▶ **Instructions to follow**: All the data below needs to be retyped exactly as shown.

▶ **Information supplied**:
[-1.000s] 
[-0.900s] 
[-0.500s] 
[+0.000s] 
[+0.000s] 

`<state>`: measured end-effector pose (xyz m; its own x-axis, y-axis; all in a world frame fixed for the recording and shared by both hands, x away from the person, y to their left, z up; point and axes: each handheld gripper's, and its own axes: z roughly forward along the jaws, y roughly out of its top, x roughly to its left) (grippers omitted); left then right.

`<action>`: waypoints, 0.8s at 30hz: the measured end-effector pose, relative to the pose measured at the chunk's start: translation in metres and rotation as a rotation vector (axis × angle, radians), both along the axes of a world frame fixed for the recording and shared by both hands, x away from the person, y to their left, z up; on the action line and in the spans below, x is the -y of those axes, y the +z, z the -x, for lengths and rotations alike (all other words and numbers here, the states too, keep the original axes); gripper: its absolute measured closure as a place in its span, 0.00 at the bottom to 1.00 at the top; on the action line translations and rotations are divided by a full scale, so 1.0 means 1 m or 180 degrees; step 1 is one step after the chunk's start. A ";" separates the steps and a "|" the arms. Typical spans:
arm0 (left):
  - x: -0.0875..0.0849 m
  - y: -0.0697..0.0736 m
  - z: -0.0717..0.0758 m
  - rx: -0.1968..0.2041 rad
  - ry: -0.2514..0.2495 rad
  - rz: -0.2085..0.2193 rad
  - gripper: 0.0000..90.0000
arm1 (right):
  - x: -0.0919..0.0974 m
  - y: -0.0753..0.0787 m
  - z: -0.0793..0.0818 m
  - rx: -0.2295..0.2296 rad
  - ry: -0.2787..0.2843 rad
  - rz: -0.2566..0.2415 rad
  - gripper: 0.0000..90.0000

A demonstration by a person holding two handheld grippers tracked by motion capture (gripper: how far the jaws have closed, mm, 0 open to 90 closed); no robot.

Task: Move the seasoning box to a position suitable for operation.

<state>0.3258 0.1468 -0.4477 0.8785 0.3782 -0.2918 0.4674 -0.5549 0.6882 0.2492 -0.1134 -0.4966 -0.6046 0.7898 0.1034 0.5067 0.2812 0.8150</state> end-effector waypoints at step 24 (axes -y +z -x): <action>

▶ **Written response**:
[-1.000s] 
[-0.900s] 
[-0.500s] 
[+0.000s] 
[+0.000s] 

`<state>`: measured end-effector pose (xyz m; its own x-axis, y-axis; all in a world frame fixed for the recording and shared by both hands, x away from the person, y to their left, z up; point and axes: each handheld gripper's, and its own axes: z roughly forward along the jaws, y roughly out of its top, x roughly to its left) (grippers omitted); left then right.

`<action>`: waypoints, 0.8s at 30hz: the measured end-effector pose, relative to the pose measured at the chunk's start: translation in metres and rotation as a rotation vector (axis × angle, radians), both along the axes of a world frame fixed for the recording and shared by both hands, x away from the person, y to their left, z up; on the action line and in the spans below, x is the -y of those axes, y the +z, z the -x, for lengths and rotations alike (all other words and numbers here, the states too, keep the original axes); gripper: its absolute measured closure as a place in its span, 0.00 at the bottom to 1.00 at the top; on the action line translations and rotations are divided by a full scale, so 1.0 means 1 m or 180 degrees; step 1 is one step after the chunk's start. A ";" separates the steps and a "|" the arms. Typical spans:
arm0 (left):
  - x: -0.0875..0.0849 m
  - y: -0.0697..0.0736 m
  - z: -0.0717..0.0758 m
  - rx: -0.1968..0.2041 rad
  - ry: -0.2514..0.2495 rad
  - rz: -0.2085..0.2193 rad
  - gripper: 0.0000..90.0000
arm1 (right):
  - x: -0.0919..0.0974 m
  - y: -0.0753..0.0787 m
  - z: -0.0793..0.0818 m
  - rx: -0.2295..0.2296 rad
  - ry: -0.2787..0.2843 rad
  - rz: -0.2566..0.2415 rad
  - gripper: 0.0000..90.0000

A demonstration by a person holding two handheld grippers tracked by motion capture (gripper: how far the jaws have closed, mm, 0 open to 90 closed); no robot.

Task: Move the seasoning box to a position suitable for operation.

<state>0.3258 0.1468 -0.4477 0.8785 0.3782 -0.2918 0.4674 -0.5549 0.6882 0.2492 -0.1134 -0.4966 -0.6046 0.7898 0.1034 0.5067 0.2812 0.8150</state> end-effector waypoints at step 24 (axes -y +z -x): <action>

The answer requires nothing further.